Luca M.
Yelp
So, you're looking for a university on Yelp. My, my, how can I know what you're looking for? Do you seek knowledge about the student life, the academic standards, the buildings or the crowd?
Well, let me begin.
I had the honour of studying and graduating from McGill with a Master's. This university seems to have a policy of snapping the best professors from all over the world. I kid you not, the genius density at McGill is off the charts.
Your professors will, as a standard, be quite demanding and expect you to rise to their challenge. Considering the high admission standard university-wide, you should be more than a match for whatever they throw at you.
Useful tip: if you graduate from their law school, you should be immediately eligible for admission to both the Canada/Quebec and New York State Bars. Apparently, only York uni can boast the same privilege.
I have to take care in maintaining fairness while making this criticism: being such an enormous and multidisciplinary university, combined with a wide range of activity focuses beyond the academic, McGill's bureaucracy can be bothersome to deal with. For your own benefit, please assume that the right hand won't know what the left is doing. Your departmental policies may not match the university's official (and sometimes obscure) regulations. There may be small print that hasn't made it into the tons of handbooks you're showered with.

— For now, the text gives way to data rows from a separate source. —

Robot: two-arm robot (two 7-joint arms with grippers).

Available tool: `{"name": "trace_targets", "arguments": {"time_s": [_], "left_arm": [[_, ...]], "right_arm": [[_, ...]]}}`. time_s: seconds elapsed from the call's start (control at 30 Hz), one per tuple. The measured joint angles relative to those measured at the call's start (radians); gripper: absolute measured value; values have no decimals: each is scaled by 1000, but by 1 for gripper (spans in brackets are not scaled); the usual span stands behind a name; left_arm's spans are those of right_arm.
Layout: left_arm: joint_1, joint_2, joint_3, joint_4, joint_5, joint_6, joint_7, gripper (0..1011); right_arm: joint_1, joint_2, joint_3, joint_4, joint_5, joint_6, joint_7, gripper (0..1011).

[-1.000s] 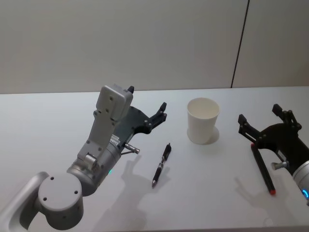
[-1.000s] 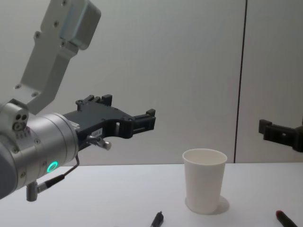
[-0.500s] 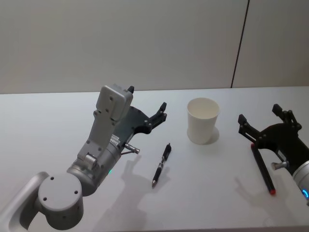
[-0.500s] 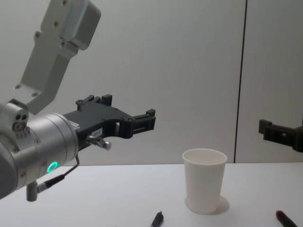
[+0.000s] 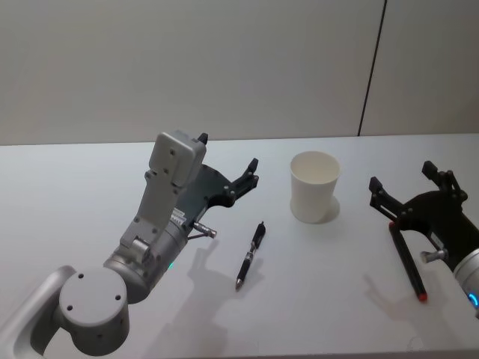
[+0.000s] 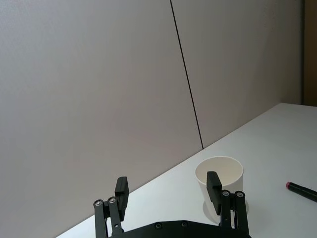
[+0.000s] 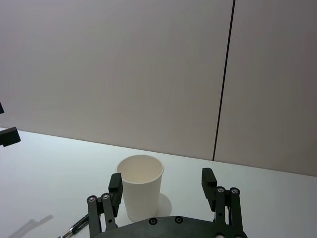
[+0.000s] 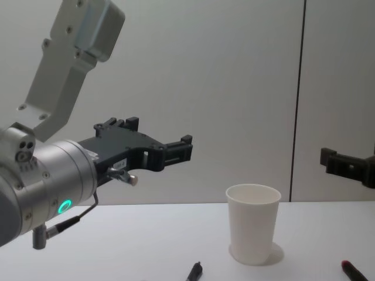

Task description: Place the pen into the pen holder.

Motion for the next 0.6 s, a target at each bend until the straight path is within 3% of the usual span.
{"name": "trace_targets", "arguments": {"time_s": [0.33, 0.6], "left_arm": [[0, 0, 0, 0, 0, 0, 0, 1000], [0, 0, 0, 0, 0, 0, 0, 1000]], "right_arm": [[0, -6, -1, 0, -13, 13, -18, 1001], [7, -15, 1, -5, -16, 72, -54, 1002]]}}
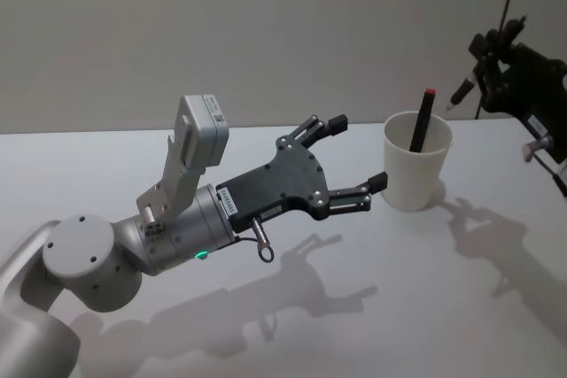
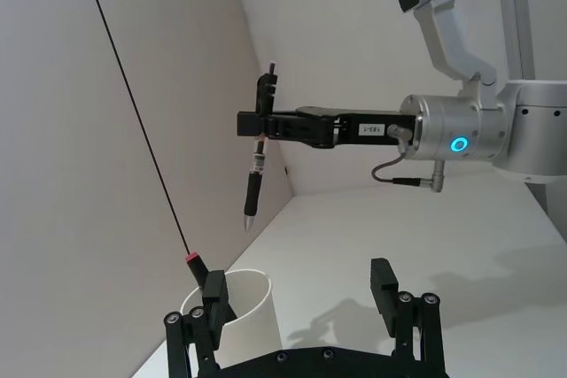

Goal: Place the pen into the pen holder.

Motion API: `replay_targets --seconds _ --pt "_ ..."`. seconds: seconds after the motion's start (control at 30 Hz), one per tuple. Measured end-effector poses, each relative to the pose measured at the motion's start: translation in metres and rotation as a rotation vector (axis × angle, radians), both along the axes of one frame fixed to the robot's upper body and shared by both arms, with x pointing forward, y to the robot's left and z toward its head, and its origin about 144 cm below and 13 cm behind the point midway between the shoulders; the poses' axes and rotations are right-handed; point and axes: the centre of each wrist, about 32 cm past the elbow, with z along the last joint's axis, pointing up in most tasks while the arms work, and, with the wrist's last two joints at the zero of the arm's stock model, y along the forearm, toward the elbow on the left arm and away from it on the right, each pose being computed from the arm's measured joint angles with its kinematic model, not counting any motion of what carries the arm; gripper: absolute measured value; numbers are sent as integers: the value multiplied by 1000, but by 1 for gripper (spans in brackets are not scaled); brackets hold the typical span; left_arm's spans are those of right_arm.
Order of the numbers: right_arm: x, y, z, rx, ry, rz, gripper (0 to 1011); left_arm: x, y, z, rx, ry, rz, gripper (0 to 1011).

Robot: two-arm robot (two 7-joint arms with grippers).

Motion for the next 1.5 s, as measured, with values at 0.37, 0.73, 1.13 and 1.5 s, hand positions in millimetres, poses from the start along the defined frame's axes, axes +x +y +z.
replay_targets --seconds 0.37,0.73,1.13,1.5 --pt "20 -1 -11 -127 -22 -32 131 0 0 0 0 0 0 1001" --pt "33 4 -26 -155 14 7 131 0 0 0 0 0 0 1001" --pt "40 11 -38 -147 55 59 167 0 0 0 0 0 0 1001" --pt "42 14 -43 -144 69 78 466 0 0 0 0 0 0 1001"
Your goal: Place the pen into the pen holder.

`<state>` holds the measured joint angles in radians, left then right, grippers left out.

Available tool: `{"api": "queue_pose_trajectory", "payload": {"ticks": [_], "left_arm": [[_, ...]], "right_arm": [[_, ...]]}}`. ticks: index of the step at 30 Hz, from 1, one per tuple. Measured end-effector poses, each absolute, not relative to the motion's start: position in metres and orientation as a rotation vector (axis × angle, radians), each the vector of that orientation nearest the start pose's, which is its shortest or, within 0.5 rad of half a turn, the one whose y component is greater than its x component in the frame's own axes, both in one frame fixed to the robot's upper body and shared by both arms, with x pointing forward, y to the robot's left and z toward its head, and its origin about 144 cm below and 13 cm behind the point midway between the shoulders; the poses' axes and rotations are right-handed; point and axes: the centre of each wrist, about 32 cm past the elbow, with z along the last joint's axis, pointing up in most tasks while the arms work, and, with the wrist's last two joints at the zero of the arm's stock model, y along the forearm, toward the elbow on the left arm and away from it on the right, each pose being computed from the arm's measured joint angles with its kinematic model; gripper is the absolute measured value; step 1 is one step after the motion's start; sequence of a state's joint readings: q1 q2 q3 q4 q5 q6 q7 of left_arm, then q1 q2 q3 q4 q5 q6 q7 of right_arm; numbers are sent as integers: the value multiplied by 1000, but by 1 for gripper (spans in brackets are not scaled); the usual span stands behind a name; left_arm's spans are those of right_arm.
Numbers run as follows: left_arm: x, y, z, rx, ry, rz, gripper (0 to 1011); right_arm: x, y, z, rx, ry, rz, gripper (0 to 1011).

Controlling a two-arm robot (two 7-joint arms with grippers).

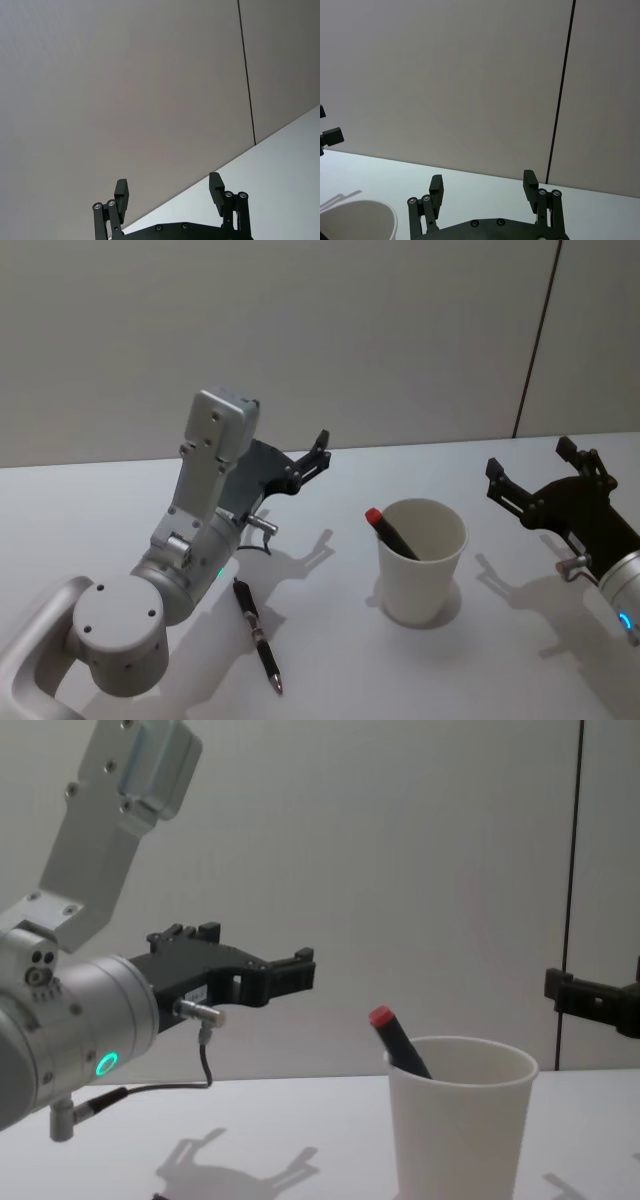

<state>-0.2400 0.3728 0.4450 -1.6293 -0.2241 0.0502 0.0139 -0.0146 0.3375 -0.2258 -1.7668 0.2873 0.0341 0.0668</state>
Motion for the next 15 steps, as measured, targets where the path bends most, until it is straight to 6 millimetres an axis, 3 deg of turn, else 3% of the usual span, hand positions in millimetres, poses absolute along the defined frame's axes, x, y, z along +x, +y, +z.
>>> {"api": "queue_pose_trajectory", "payload": {"ticks": [15], "left_arm": [[460,183,1211,174,-89,1316,1001]], "right_arm": [[443,-237,1189,26,-75,-1229,1001]]}}
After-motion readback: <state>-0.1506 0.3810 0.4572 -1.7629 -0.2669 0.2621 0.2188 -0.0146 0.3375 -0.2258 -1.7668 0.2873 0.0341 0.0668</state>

I can't emphasize this enough: take control of your degree's admin. Ask which courses exactly are needed, and whether everything you have done, are doing and plan to do is kosher with the uni. Having obtained such answer, ask again later. For added surety, phone the relevant Dean in the central offices. Do it!
So you're in and moved to Montreal. Your international tuition, compared to US fees, is laughable. Costs of living in Montreal amaze you for their awesomeness. The drinking age is 18. Time to make some friends.
Well, undergrads are normally welcomed hotly by the city (sweltering August heat) and the students association (guzzling beers during Frosh). During the year they can join a swathe of student societies ranging from cultural to athletics, via politics and pure outlandishness.
If you're not from Montreal proper, you may feel like an international student. The McGill International Students Network is at your service, wherever you hail from. They organize tons of meet-and-greet events in the first weeks of term, so you can begin establishing networks outside of your department.
The Student Society building is a spacious but unsightly dwelling for undergrads looking for a hangout. You're treated to an array of function rooms and commercial catering outlets. Meh.
Graduate students, on the other hand, possess their own separate society and their own Grad Club, Thomson House. It's a classy members club arranged on four floors with a great and cheap restaurant in the basement, a bar and several lounges on the ground floor and a massive ballroom on the first. If you're an undergrad, befriend a grad student and enjoy Thomson House hospitality and great beer selection.
Location-wise it couldn't be better. The city has a ridiculously low cost of living and rent, Ghetto excluded, is really great. Electricity is at its cheapest in North America, and many apartments come with this included in the rent. If you know your farmers markets, grocery shopping is a breeze.
So overall McGill combines the best of most worlds. It is an Anglophone university in the most European city this side of the Atlantic. Everything is within walking distance, including some of the world's best nightlife. The high proportion of international students makes McGill an eye-opening experience for many, while its academic and teaching standards are amongst the highest in the world.
Well, my suggestion is to come here and have a blast.